PRIMEDIA Reports Channel One 2005 Results

February 21, 2006

Yesterday’s press release
from PRIMEDIA (Channel One’s parent company) didn’t have much to
say about C1N:

Channel One took significant steps in
2005. With the appointment of Judy Harris to CEO and President
in April, the division has begun to broaden its revenue base
and is developing partnership and sponsorship opportunities
with corporations and foundations. A new head of sales, Ellen
Flahive, joined in the third quarter. In repositioning its
business, Channel One’s primary objective is to broaden its
revenue base beyond traditional advertising to include corporate
sponsorships of public affair topics that are relevant to teens.
In 2005, Channel One gained major new sponsors including Verizon
and Subway. The 2006 results will benefit from significant
cost cuts in late 2005 and 2006.

During yesterday’s conference call with analysts, PRIMEDIA CEO
Dean Nelson had this to say about Channel One:

On to education. In 2005, Channel One
took significant steps. We appointed Judy Harris to CEO and
President in April. We began to broaden this revenue base and
she is actively developing partnership and sponsorship opportunities
with corporations and foundations. She brought in a terrific
new head of sales in the third quarter. Our primary objective
for Channel One is to broaden its revenue base beyond traditional
advertising to include corporate sponsorships, of public affair
topics that are relevant to teens. In 2005 Channel One gained
new sponsors including Verizon and Subway. The 2006 results
will benefit from significant cost cuts taken in late 2005
and early 2006. Both the filmed media group and PRIMEDIA healthcare
had positive year over year revenue of segment EBITDA growth
in 2005 as a result of the fixes in the respected business
models implemented in 2004. In fact, PRIMEDIA healthcare’s
already booked revenues for 2006 exceeding those posted in
2005. And the Film media group is focused on the roll out of
its digital platform.

Mr. Nelson sounds like he was reading the press release. There
is no enthusiasm anymore for Channel One. For the third quarterly
report, Nelson has offered up the appointment of Judy Harris as
the main reason investors ought to feel good about Channel One’s
turnaround chances. Very soon, Ms. Harris has to produce.

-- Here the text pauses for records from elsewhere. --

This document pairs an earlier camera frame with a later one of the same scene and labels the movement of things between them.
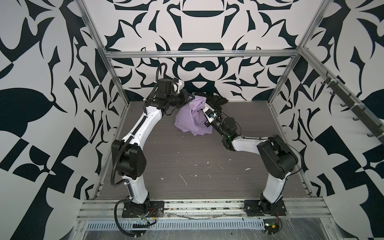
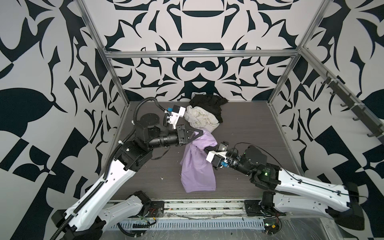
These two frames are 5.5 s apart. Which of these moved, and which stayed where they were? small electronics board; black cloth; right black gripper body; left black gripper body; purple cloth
Moved: purple cloth; right black gripper body; left black gripper body
Stayed: small electronics board; black cloth
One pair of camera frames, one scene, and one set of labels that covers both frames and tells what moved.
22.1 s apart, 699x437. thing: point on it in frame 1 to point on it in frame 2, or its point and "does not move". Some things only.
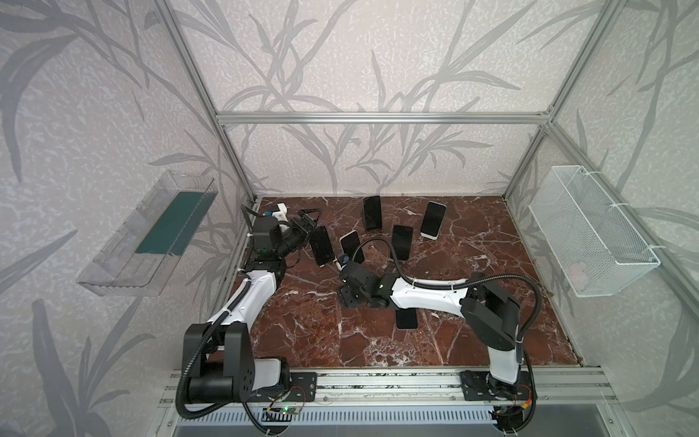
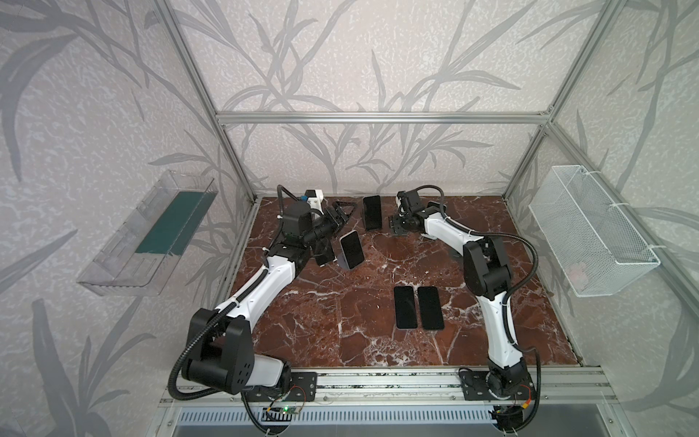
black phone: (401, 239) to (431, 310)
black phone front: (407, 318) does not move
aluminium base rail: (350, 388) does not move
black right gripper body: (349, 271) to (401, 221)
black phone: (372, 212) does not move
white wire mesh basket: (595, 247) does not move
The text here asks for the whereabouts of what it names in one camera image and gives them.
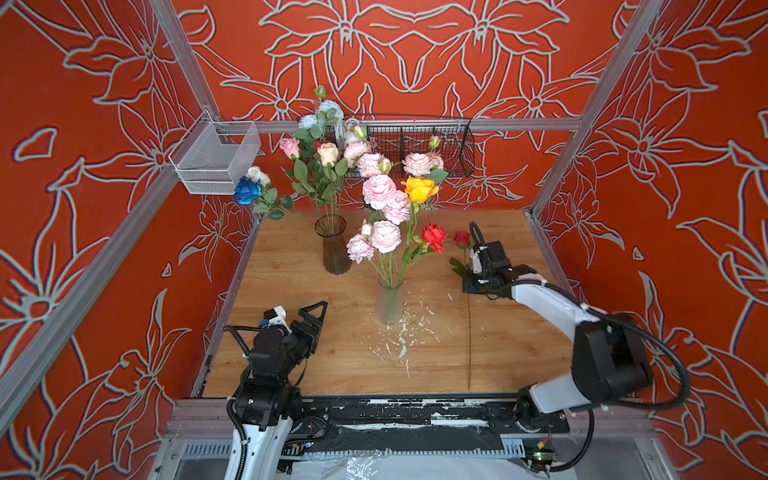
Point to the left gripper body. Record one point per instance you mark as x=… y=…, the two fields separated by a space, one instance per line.
x=296 y=345

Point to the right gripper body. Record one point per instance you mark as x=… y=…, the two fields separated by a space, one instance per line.
x=479 y=282

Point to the dark ribbed glass vase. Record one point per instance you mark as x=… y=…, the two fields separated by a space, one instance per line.
x=331 y=229

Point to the dark red rose stem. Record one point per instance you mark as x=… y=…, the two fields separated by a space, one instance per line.
x=431 y=239

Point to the clear glass vase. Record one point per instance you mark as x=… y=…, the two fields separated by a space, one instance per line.
x=390 y=303

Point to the large pink peony stem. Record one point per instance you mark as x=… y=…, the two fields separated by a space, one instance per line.
x=376 y=243

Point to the orange yellow rose stem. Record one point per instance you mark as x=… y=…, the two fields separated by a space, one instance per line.
x=419 y=191

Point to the white rose stem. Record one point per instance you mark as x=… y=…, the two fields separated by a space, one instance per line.
x=258 y=175

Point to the pink carnation spray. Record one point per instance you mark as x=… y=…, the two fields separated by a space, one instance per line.
x=361 y=151
x=429 y=165

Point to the blue rose stem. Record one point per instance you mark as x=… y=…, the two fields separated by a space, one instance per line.
x=245 y=193

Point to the peach rose stem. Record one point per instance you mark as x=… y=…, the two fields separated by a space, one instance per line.
x=330 y=182

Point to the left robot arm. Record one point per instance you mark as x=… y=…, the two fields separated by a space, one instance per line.
x=266 y=409

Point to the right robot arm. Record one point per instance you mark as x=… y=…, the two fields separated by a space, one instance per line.
x=609 y=359

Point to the small circuit board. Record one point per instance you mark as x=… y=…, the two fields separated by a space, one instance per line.
x=539 y=457

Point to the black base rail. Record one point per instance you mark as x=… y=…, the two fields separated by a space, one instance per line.
x=469 y=424

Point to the black wire wall basket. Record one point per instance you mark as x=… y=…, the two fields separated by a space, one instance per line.
x=395 y=136

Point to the clear acrylic wall bin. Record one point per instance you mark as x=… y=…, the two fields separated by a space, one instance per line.
x=212 y=155

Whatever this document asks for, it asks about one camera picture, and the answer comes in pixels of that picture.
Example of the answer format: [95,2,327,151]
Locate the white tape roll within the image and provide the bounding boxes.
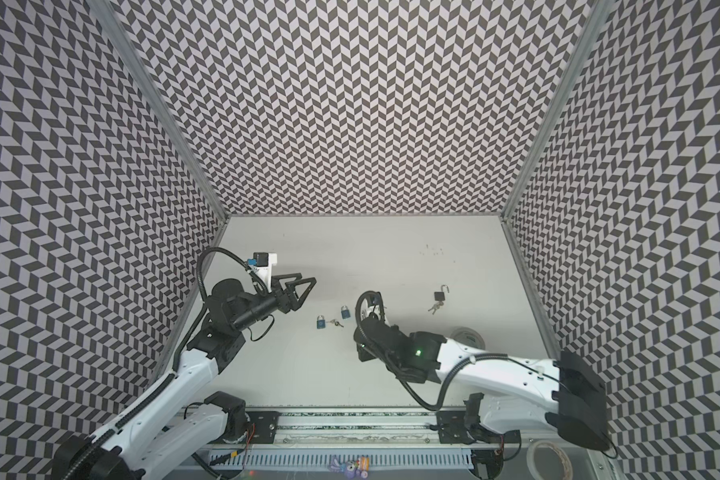
[525,441,574,480]

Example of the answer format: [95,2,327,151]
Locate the blue padlock with keys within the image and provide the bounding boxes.
[316,315,344,329]

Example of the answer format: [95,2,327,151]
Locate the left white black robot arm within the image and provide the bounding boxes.
[51,247,317,479]

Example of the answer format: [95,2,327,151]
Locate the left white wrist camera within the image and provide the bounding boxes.
[247,252,278,292]

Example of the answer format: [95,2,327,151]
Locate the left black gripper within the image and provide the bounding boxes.
[231,274,317,334]

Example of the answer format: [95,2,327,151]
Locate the white slotted cable duct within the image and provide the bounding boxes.
[208,448,473,472]

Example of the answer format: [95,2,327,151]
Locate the purple toy figure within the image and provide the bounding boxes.
[328,456,370,479]

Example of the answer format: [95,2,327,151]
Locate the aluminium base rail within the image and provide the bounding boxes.
[173,405,613,451]

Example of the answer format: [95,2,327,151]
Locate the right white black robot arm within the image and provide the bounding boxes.
[353,291,614,452]

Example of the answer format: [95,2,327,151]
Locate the small black padlock keys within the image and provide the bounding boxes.
[428,285,450,315]

The chart below shows a company that is rocketing towards bankruptcy.

In 1996, when Obligation began it’s national campaign to expose
Channel One News, the company was averaging $350,000 per broadcast
day (assuming 200 days/year). Nine years later, in 2005, Channel
One is averaging a mere $172,000.

If inflation is taken into account, the loss is even more staggering.
Consider also that the population of students in secondary schools
has risen in those years and Channel One News keeps losing revenue.

Schools are walking away from Channel One News. Teachers are turning
the show off. School boards view the Channel One contract as a
joke. Each day, this company loses more schools, more students,
more revenue. Anybody want to buy a washed up company?

 

Channel
One News Advertising Revenue

 

 
Year
Revenue decrease
2005
34,400,000
($4,700,000) -12%
2004
39,100,000
($5,600,000) -12%
2003
44,700,000
($5,500,000) -11%
2002
50,200,000
($13,900,000)-21%
2001
64,100,000
 
1996
70,000,000
Only previous year revenue made public.